しかし、出来高は減少傾向であるため、どこかのタイミングで支えきれなくなります。こうなると株価は上昇できず下落していきます。

前述したイナゴタワーでは特にこの現象が起こりやすく、急激に株価が上がっているのにイマイチ出来高が伸びていないと思った場合、注意深く見たほうがよいでしょう。

実践編)”出来高”の活用方法を解説します。

では、実際に”出来高”を確認しつつチャートを読み解いていく方法を解説します。

まず、出来高というものは株式銘柄・ETFごとに平均の売買数が異なるため、銘柄ごとに比較してもあまり意味がないことを理解しておきましょう。

次に、出来高は具体的な数字に囚われず、ざっと比較して「今日の出来高は伸びてるな」、「今週の出来高は徐々に減少傾向にあるな」といった感覚的な分析で充分です。よって、チャートツールの下に出来高を表示する程度で問題なく、とりわけ特別な分析方法をする必要はありません。

これらを踏まえた上で、実際の銘柄で出来高を分析してみましょう。

具体例①:全米インデックスファンドVTIの場合

VTIは綺麗なトレンドラインを形成して上向きに株価を伸ばしていってます。

そのことを理解したうえで、短期的に底値となった箇所に注目してみましょう。(7月、10月、12月)

すると、底値で大きな下ヒゲを出しているときは出来高が他の日と比べて大きく伸びていることが分かります。

このことから底値となったタイミングで「どうせ反発するだろう」との思惑から多くの投資家が買いに入り、結果的に買い支えたことが分かります。

次に、9月後半での反発に注目すると、出来高を伴って反発したものの徐々に出来高が減少していきます。すると、株価は伸びていたがすぐに天井をつけて反落し始めています。

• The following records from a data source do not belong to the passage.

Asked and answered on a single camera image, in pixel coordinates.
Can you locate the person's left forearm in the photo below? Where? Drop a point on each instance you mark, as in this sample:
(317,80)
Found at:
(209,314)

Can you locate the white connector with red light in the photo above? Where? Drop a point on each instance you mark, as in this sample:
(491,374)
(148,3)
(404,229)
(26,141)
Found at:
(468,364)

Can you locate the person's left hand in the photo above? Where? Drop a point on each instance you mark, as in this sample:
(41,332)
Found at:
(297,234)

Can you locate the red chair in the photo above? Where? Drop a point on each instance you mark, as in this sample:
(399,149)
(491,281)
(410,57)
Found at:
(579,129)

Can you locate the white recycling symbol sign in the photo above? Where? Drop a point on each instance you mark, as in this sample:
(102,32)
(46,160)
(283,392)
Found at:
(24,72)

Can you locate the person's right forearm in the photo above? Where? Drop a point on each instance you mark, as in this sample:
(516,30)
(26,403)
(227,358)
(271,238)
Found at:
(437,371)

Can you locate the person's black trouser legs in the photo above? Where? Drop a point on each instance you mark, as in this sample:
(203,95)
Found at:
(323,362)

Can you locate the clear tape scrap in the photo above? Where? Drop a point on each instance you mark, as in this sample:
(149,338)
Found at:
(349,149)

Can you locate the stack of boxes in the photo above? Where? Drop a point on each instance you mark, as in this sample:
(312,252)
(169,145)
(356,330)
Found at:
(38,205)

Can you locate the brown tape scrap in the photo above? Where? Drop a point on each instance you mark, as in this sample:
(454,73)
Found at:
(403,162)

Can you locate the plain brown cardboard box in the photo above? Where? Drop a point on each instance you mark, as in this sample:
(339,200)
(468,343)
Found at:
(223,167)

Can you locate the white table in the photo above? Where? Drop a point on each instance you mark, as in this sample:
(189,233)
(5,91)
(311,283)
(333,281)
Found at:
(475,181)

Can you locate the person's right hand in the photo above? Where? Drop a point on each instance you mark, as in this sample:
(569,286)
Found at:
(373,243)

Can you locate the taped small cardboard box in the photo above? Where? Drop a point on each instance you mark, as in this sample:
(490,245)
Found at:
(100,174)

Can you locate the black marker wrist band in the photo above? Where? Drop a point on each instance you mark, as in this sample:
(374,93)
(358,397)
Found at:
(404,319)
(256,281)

このように株価と出来高を見比べることで、おおよその流れをつかむことができます。

具体例②:アップルAAPLの場合

アップルのチャートを見ると、12月15日付近で反発からの上昇トレンドが形成されています。しかし、出来高を見ると徐々に減少しています。そして最高値付近がレジスタンスとなり、上値を押し込んでいます。

出来高が低くなっていることから今後も上値が重い展開となると予想されます。

まとめ

今回は、株価と出来高の関係性について解説しました。

株価と出来高は連動しやすい傾向にある一方で、出来高のみがひとり歩きすることがあります。

もし出来高がひとり歩きしていれば、株価の今後の動きを予測する手掛かりとなります。

しかし、あくまでも手掛かりであるため、出来高のみではなくその他のテクニカル指標や国債金利、経済ニュースなども合わせて検討するようにしましょう。